I have splunk 4.3.3 connecting to AD for auth fine. Users/groups mapped. It's all working.

But I can't get it to work over SSL. If switch the port to 636 or 3269 and click the SSL box, it fails with a "Can't contact LDAP server"

But here's the thing - it works fine with ldapsearch. I've confirmed the certs are all in place (I've done similar auth setups on apache and other products).

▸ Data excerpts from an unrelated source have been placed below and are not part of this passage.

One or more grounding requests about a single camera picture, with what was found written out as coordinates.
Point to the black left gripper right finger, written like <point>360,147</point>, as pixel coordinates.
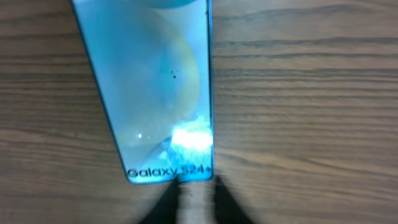
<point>226,208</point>

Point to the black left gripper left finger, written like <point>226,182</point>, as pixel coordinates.
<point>166,208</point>

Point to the blue Galaxy smartphone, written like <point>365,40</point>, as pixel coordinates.
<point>152,66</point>

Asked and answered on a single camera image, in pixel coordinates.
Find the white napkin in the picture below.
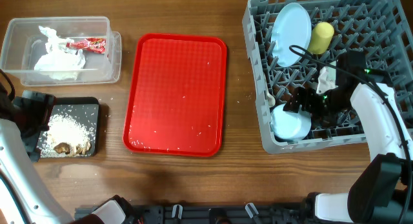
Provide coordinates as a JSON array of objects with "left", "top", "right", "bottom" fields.
[{"left": 34, "top": 26, "right": 86, "bottom": 81}]

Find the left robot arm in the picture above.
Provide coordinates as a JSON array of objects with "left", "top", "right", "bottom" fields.
[{"left": 1, "top": 85, "right": 142, "bottom": 224}]

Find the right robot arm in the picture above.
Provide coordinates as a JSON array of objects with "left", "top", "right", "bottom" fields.
[{"left": 284, "top": 50, "right": 412, "bottom": 224}]

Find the grey dishwasher rack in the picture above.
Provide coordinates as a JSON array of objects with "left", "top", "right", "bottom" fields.
[{"left": 242, "top": 0, "right": 412, "bottom": 154}]

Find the white plastic spoon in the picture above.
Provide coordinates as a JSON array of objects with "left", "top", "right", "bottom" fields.
[{"left": 265, "top": 90, "right": 276, "bottom": 108}]

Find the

All 3 of these return correctly ("# search result search: 2 result: 0 Success"):

ldapsearch -x -H ldap://dc5.me.local -D "CN=LDAPReader,OU=Utility,DC=me,DC=local" -w "secret" -b "DC=me,DC=local" "userNameAttribute=*"

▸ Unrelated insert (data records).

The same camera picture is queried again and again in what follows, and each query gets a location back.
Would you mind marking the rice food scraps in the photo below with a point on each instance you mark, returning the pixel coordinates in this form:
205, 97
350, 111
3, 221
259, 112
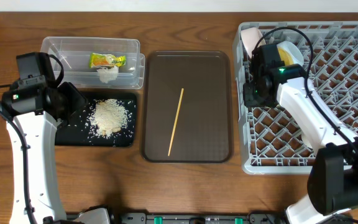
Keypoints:
108, 118

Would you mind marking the clear plastic bin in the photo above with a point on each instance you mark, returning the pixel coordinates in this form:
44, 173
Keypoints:
74, 54

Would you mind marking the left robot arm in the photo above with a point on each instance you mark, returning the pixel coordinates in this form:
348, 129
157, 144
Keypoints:
34, 110

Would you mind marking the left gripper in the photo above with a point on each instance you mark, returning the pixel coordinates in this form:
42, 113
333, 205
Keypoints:
74, 101

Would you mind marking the light blue bowl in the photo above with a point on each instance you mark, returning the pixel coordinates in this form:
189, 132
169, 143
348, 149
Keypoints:
295, 52

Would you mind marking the black plastic tray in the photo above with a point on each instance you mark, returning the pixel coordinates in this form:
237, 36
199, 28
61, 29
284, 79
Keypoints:
81, 131

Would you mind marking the pale green cup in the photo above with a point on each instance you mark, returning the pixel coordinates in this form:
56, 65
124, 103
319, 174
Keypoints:
306, 141

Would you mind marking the brown serving tray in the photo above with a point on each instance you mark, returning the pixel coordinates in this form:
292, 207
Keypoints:
204, 127

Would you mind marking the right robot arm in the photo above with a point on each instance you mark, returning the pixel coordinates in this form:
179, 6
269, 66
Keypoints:
333, 181

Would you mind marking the grey dishwasher rack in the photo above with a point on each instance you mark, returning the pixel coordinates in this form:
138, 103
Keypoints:
269, 138

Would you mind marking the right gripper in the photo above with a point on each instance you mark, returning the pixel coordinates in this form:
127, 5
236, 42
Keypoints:
249, 101

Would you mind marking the yellow plate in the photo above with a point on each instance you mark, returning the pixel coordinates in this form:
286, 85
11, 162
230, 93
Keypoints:
285, 56

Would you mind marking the white tissue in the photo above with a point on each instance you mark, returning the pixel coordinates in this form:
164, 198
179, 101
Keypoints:
107, 74

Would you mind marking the long wooden chopstick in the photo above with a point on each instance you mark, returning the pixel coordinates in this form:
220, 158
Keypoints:
175, 122

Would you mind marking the green snack wrapper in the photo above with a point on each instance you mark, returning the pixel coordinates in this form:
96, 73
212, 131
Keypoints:
106, 60

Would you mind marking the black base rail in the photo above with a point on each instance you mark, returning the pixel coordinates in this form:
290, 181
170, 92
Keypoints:
143, 218

ldapsearch -x -H ldaps://dc5.me.local -D "CN=LDAPReader,OU=Utility,DC=me,DC=local" -w "secret" -b "DC=me,DC=local" "userNameAttribute=*"

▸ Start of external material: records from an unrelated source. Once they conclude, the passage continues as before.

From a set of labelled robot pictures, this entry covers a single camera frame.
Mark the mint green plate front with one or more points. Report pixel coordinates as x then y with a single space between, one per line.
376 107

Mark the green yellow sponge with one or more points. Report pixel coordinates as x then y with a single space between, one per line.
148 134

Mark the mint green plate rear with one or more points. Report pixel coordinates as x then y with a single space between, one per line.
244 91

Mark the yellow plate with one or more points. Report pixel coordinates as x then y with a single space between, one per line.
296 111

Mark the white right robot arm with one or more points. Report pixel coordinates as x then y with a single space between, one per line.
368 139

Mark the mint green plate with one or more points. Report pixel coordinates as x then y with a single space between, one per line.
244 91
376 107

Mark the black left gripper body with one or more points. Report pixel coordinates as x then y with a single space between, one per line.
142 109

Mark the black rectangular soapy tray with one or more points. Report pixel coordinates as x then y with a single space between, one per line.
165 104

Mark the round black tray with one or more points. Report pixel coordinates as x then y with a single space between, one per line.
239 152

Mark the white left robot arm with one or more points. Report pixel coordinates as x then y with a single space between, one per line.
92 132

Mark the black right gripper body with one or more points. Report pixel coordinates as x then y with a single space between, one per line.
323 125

ldapsearch -x -H ldaps://dc5.me.local:3269 -D "CN=LDAPReader,OU=Utility,DC=me,DC=local" -w "secret" -b "DC=me,DC=local" "userNameAttribute=*"

I've copied the same CA bundle files from /etc/pki/tls/certs/.
I've edited the ldap.conf files (both splunk's and the box) so they point to the right certs/files. Everything back to the root is world readable (plus, splunk is running as root).

I'm obviously missing something but I don't know where to look next since all the debugging steps I've seen in the docs and forums all work right.